DESCRIPTION OF THE TASK: Repeat the data exactly, every last line of it.

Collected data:
..............................

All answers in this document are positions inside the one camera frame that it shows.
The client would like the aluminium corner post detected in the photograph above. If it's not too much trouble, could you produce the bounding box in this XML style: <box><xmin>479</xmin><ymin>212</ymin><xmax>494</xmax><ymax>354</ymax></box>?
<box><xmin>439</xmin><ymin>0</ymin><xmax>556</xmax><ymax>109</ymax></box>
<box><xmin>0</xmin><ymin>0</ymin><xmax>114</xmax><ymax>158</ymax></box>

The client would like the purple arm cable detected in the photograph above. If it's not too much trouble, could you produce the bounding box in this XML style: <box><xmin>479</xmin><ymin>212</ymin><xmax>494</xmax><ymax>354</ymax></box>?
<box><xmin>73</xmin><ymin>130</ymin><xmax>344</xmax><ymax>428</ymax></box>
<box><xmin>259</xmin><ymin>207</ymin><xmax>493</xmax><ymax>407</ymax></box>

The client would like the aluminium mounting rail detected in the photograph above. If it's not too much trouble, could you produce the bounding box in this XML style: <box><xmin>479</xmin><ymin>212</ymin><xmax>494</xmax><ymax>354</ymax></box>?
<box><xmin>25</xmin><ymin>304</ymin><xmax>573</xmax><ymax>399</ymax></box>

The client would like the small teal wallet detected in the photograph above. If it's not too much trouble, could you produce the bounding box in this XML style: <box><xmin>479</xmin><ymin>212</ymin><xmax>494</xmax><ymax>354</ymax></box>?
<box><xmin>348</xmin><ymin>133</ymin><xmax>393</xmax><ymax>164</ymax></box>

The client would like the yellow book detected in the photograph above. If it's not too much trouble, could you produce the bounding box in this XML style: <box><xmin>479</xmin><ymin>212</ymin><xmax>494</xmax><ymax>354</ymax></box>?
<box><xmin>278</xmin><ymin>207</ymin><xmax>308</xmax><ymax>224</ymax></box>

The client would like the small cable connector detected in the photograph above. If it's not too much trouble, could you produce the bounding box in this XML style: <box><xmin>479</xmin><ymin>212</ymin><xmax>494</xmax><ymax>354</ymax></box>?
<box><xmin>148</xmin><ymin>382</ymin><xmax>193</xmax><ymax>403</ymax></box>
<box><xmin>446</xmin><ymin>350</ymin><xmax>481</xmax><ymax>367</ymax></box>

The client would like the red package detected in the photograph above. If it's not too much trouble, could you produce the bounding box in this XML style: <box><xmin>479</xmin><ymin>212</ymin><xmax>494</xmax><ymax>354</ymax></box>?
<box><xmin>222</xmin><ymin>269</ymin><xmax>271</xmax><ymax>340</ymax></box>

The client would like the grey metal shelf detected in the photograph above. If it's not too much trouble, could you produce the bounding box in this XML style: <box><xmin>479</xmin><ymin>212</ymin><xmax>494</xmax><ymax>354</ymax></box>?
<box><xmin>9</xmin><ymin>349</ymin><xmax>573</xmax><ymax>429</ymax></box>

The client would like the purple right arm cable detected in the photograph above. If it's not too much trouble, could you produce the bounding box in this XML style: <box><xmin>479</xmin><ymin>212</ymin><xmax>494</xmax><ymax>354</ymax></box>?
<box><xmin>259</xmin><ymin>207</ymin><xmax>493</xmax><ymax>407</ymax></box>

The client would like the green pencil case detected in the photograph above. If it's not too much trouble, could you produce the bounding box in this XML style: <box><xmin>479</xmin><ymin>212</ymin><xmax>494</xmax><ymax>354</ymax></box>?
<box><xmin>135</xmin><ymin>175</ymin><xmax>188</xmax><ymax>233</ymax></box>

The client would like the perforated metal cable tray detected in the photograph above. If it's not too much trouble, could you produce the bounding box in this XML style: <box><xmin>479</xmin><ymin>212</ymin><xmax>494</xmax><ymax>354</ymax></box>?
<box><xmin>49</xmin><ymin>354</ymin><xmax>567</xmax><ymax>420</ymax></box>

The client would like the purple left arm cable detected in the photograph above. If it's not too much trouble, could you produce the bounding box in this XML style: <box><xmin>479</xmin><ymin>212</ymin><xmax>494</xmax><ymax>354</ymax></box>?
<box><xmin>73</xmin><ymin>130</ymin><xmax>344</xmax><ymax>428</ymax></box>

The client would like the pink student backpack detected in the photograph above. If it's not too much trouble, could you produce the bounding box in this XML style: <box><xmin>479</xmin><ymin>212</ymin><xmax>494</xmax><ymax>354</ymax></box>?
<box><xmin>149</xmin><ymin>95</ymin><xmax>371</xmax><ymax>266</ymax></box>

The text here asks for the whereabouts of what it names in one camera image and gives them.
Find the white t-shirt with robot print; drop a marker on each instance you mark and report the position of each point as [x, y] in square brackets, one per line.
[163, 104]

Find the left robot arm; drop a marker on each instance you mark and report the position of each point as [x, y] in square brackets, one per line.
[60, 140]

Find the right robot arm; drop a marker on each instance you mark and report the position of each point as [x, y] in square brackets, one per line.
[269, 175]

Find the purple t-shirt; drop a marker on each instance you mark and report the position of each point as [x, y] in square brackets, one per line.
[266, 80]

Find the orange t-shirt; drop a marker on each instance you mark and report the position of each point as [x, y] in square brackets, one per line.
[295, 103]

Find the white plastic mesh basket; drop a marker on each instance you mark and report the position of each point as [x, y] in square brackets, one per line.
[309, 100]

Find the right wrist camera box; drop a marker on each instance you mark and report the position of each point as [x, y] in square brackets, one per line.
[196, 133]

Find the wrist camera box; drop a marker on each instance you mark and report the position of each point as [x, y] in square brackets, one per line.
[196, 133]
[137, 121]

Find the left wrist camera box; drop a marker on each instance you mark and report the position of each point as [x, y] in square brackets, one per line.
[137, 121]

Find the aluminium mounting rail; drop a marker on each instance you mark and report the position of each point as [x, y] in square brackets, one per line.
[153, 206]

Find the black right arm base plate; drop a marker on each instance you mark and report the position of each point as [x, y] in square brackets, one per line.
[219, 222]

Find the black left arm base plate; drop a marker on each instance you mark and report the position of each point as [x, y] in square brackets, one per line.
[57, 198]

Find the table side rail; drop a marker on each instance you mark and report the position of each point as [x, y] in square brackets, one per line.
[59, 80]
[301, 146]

..............................

EXERCISE RESPONSE:
All answers in this document are positions inside the one camera frame that it shows.
The client would like the aluminium corner post detected in the photograph above. If it's not too much trouble, could you produce the bounding box in this XML style: <box><xmin>479</xmin><ymin>212</ymin><xmax>494</xmax><ymax>354</ymax></box>?
<box><xmin>439</xmin><ymin>0</ymin><xmax>556</xmax><ymax>109</ymax></box>
<box><xmin>0</xmin><ymin>0</ymin><xmax>114</xmax><ymax>158</ymax></box>

The client would like the purple arm cable detected in the photograph above. If it's not too much trouble, could you produce the bounding box in this XML style: <box><xmin>479</xmin><ymin>212</ymin><xmax>494</xmax><ymax>354</ymax></box>?
<box><xmin>73</xmin><ymin>130</ymin><xmax>344</xmax><ymax>428</ymax></box>
<box><xmin>259</xmin><ymin>207</ymin><xmax>493</xmax><ymax>407</ymax></box>

The client would like the aluminium mounting rail detected in the photograph above. If it's not too much trouble, could you produce the bounding box in this XML style: <box><xmin>479</xmin><ymin>212</ymin><xmax>494</xmax><ymax>354</ymax></box>?
<box><xmin>25</xmin><ymin>304</ymin><xmax>573</xmax><ymax>399</ymax></box>

The client would like the small teal wallet detected in the photograph above. If it's not too much trouble, could you produce the bounding box in this XML style: <box><xmin>479</xmin><ymin>212</ymin><xmax>494</xmax><ymax>354</ymax></box>?
<box><xmin>348</xmin><ymin>133</ymin><xmax>393</xmax><ymax>164</ymax></box>

The client would like the yellow book detected in the photograph above. If it's not too much trouble, could you produce the bounding box in this XML style: <box><xmin>479</xmin><ymin>212</ymin><xmax>494</xmax><ymax>354</ymax></box>?
<box><xmin>278</xmin><ymin>207</ymin><xmax>308</xmax><ymax>224</ymax></box>

The client would like the small cable connector detected in the photograph above. If it's not too much trouble, could you produce the bounding box in this XML style: <box><xmin>479</xmin><ymin>212</ymin><xmax>494</xmax><ymax>354</ymax></box>?
<box><xmin>148</xmin><ymin>382</ymin><xmax>193</xmax><ymax>403</ymax></box>
<box><xmin>446</xmin><ymin>350</ymin><xmax>481</xmax><ymax>367</ymax></box>

The client would like the red package detected in the photograph above. If it's not too much trouble, could you produce the bounding box in this XML style: <box><xmin>479</xmin><ymin>212</ymin><xmax>494</xmax><ymax>354</ymax></box>?
<box><xmin>222</xmin><ymin>269</ymin><xmax>271</xmax><ymax>340</ymax></box>

The client would like the grey metal shelf detected in the photograph above. If it's not too much trouble, could you produce the bounding box in this XML style: <box><xmin>479</xmin><ymin>212</ymin><xmax>494</xmax><ymax>354</ymax></box>?
<box><xmin>9</xmin><ymin>349</ymin><xmax>573</xmax><ymax>429</ymax></box>

The client would like the purple right arm cable detected in the photograph above. If it's not too much trouble, could you produce the bounding box in this XML style: <box><xmin>479</xmin><ymin>212</ymin><xmax>494</xmax><ymax>354</ymax></box>?
<box><xmin>259</xmin><ymin>207</ymin><xmax>493</xmax><ymax>407</ymax></box>

The client would like the green pencil case detected in the photograph above. If it's not too much trouble, could you produce the bounding box in this XML style: <box><xmin>479</xmin><ymin>212</ymin><xmax>494</xmax><ymax>354</ymax></box>?
<box><xmin>135</xmin><ymin>175</ymin><xmax>188</xmax><ymax>233</ymax></box>

The client would like the perforated metal cable tray detected in the photograph above. If it's not too much trouble, could you produce the bounding box in this XML style: <box><xmin>479</xmin><ymin>212</ymin><xmax>494</xmax><ymax>354</ymax></box>?
<box><xmin>49</xmin><ymin>354</ymin><xmax>567</xmax><ymax>420</ymax></box>

The client would like the purple left arm cable detected in the photograph above. If it's not too much trouble, could you produce the bounding box in this XML style: <box><xmin>479</xmin><ymin>212</ymin><xmax>494</xmax><ymax>354</ymax></box>?
<box><xmin>73</xmin><ymin>130</ymin><xmax>344</xmax><ymax>428</ymax></box>

The client would like the pink student backpack detected in the photograph above. If it's not too much trouble, could you produce the bounding box in this XML style: <box><xmin>479</xmin><ymin>212</ymin><xmax>494</xmax><ymax>354</ymax></box>?
<box><xmin>149</xmin><ymin>95</ymin><xmax>371</xmax><ymax>266</ymax></box>

The text here asks for the whereabouts of what it names in one camera image and gives them.
Find the white t-shirt with robot print; drop a marker on each instance you mark and report the position of each point as [x, y] in square brackets, one per line.
[163, 104]

Find the left robot arm; drop a marker on each instance you mark and report the position of each point as [x, y] in square brackets, one per line.
[60, 140]

Find the right robot arm; drop a marker on each instance you mark and report the position of each point as [x, y] in square brackets, one per line.
[269, 175]

Find the purple t-shirt; drop a marker on each instance you mark and report the position of each point as [x, y] in square brackets, one per line.
[266, 80]

Find the orange t-shirt; drop a marker on each instance you mark and report the position of each point as [x, y] in square brackets, one per line.
[295, 103]

Find the white plastic mesh basket; drop a marker on each instance you mark and report the position of each point as [x, y] in square brackets, one per line.
[309, 100]

Find the right wrist camera box; drop a marker on each instance you mark and report the position of each point as [x, y] in square brackets, one per line.
[196, 133]

Find the wrist camera box; drop a marker on each instance you mark and report the position of each point as [x, y] in square brackets, one per line.
[196, 133]
[137, 121]

Find the left wrist camera box; drop a marker on each instance you mark and report the position of each point as [x, y] in square brackets, one per line.
[137, 121]

Find the aluminium mounting rail; drop a marker on each instance you mark and report the position of each point as [x, y] in square brackets, one per line.
[153, 206]

Find the black right arm base plate; drop a marker on each instance you mark and report the position of each point as [x, y] in square brackets, one per line.
[219, 222]

Find the black left arm base plate; drop a marker on each instance you mark and report the position of each point as [x, y] in square brackets, one per line.
[57, 198]

Find the table side rail; drop a marker on each instance you mark and report the position of each point as [x, y] in square brackets, one per line.
[59, 80]
[301, 146]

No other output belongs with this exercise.